Where Do We Need Smart NICs?

I am copying the title from a post of Ivan Pepelnjak, who runs ipSpace.net, one of the most well-respected blogs on computer networks.

There is not much technical discussion on SmartNICs, I welcome Ivan’s post, and I want to provide my perspective.

There is no doubt in my mind that SmartNICs are needed components of any modern cloud-based architecture. The proof is in the pudding: all cloud providers run some form of SmartNIC. Some think it is so crucial that they have significant internal development efforts (e.g., AWS Nitro). The trend is toward designing Enterprise data centers using a cloud architecture and therefore to adopt many of the same solutions seen in public cloud.

The need does not arise only from performance, mainly discussed in Ivan’s post, but also from many other aspects discussed in the following.

Performance, Latency and Jitter

I don’t doubt any of the performance discussion in Ivan’s post, but the question is: “what’s left of your server after it does any meaningful processing on 200 Gbps of traffic?” It is not just about receiving and sending (i.e., pushing) the traffic or even switching it from port to port. It is about applying useful services to it and doing that without incurring high latency and jitter.

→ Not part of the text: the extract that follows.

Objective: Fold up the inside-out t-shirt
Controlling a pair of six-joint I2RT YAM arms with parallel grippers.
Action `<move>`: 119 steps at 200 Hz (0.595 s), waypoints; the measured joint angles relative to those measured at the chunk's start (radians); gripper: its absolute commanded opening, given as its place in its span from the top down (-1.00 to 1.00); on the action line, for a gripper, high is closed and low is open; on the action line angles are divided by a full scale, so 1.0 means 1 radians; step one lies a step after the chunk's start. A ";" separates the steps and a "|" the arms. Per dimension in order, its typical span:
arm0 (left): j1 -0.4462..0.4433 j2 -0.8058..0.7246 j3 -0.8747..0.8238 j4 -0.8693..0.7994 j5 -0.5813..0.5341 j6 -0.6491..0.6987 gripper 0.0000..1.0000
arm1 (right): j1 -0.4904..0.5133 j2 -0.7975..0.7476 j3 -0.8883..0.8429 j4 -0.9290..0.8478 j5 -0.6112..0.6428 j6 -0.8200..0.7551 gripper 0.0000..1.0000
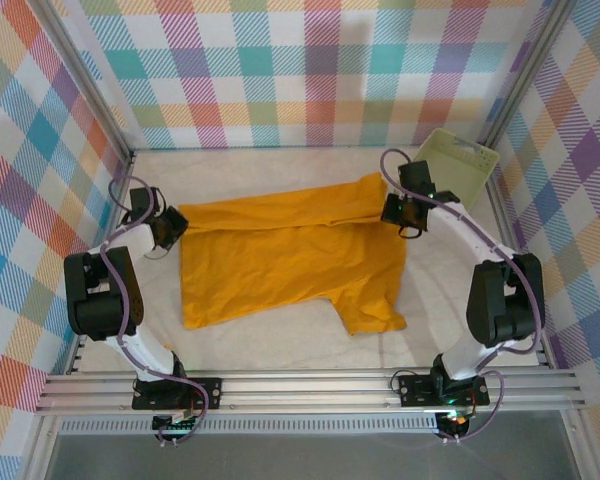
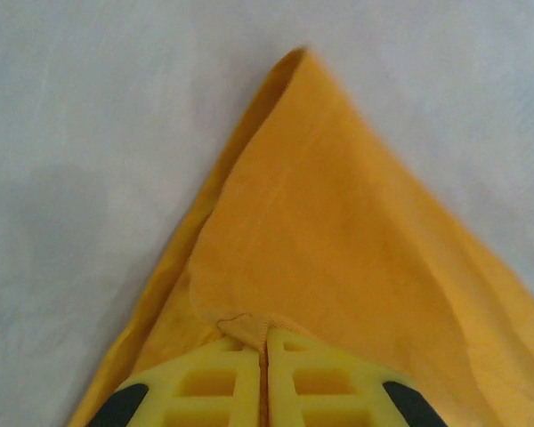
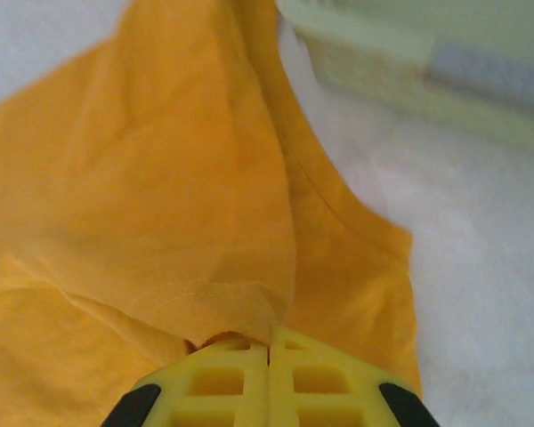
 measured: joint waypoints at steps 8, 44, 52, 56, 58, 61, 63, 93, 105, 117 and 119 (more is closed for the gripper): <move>0.000 -0.007 -0.032 0.005 -0.002 -0.010 0.68 | 0.000 -0.023 -0.042 0.003 0.004 0.018 1.00; 0.000 -0.044 -0.138 0.026 -0.038 -0.056 0.33 | 0.000 -0.108 -0.167 0.024 0.030 0.077 0.50; 0.000 -0.053 -0.152 0.026 -0.050 -0.069 0.21 | 0.000 -0.119 -0.183 0.026 0.031 0.079 0.32; 0.000 -0.059 -0.157 0.024 -0.057 -0.070 0.14 | 0.000 -0.123 -0.188 0.026 0.034 0.082 0.24; 0.000 -0.063 -0.160 0.023 -0.062 -0.072 0.11 | 0.000 -0.125 -0.190 0.026 0.033 0.083 0.21; 0.000 -0.068 -0.164 0.021 -0.067 -0.080 0.06 | 0.000 -0.127 -0.193 0.026 0.034 0.077 0.17; 0.000 -0.074 -0.166 0.018 -0.072 -0.077 0.03 | 0.000 -0.129 -0.195 0.026 0.035 0.085 0.16; 0.000 -0.233 -0.182 -0.060 -0.171 -0.102 -0.15 | 0.000 -0.187 -0.198 0.013 0.046 0.069 -0.02; -0.002 -0.325 -0.181 -0.078 -0.206 -0.099 -0.17 | 0.000 -0.222 -0.192 0.005 0.048 0.061 -0.04; -0.007 -0.387 -0.163 -0.097 -0.227 -0.091 -0.18 | 0.000 -0.242 -0.177 0.003 0.044 0.050 -0.05; -0.008 -0.390 -0.159 -0.101 -0.230 -0.089 -0.19 | 0.000 -0.243 -0.173 0.003 0.043 0.050 -0.04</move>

Software Defined Networking

To implement a Software Defined Networking solution capable of operating in a modern Clos environment, a virtual switch must be feature reach, including encapsulation to support underlay and overlay networking, like VXLAN, VTEP, Geneve, etc. The performance greatly benefits from a hardware implementation.

Visibility

Telemetry. Streaming telemetry measurements directly from the data plane is crucial to understand what is happening in the network.
Tap-network. Avoiding a separate tap-network used to monitor the primary network is possible if the SmartNIC contains tap-network functionalities, resulting in considerable cost savings.

Security

Firewall and micro-segmentation to protect (the workloads on) the server from external attacks and avoid that a compromised server can attack the network by moving laterally.
Encryption both symmetric and asymmetric. If performed on the main server CPU, these are functions that will consume a lot of cores.
Containment. The SmartNIC should be a separate entity from the server from a security perspective. It should have its security posture, and the security posture must not be accessible through the PCIe interface. Like in multi-factor authentication, an attacker will need to compromise the two entities to succeed.

Virtual Block Storage

With the advent of NVMe over fabric the SmartNIC is perfectly positioned to act as a block storage adapter.

Scale

Let’s consider ACLs (Access Control Lists). It is easy to run a few of them in software, but let’s try to run an ACL with 100,000 ACE (Access Control Entry). It does not scale!

Combining all together

I have never seen anybody attempting to run all these features in SW on a server, but it is possible on a SmartNIC.

Virtualized or not?

Nowadays, everyone wants to design an architecture that works for bare metal servers, virtual machines, and containers. A SmartNIC allows that since it is placed between the server and the network. A software solution running on the host is problematic in several of these environments. With virtual machines, do you implement the solution in the hypervisor or do you run over it? Can you modify the software of a bare-metal server running a database or an ERP application?

Conclusions

When considering all these factors, it is clear that it is not just about how many Gbps I can push in and out of the server. It is about what features I want to enable and what level of security do I want to achieve.

I think there must be a good reason why all the main cloud-providers deploy SmartNICs on all of their servers.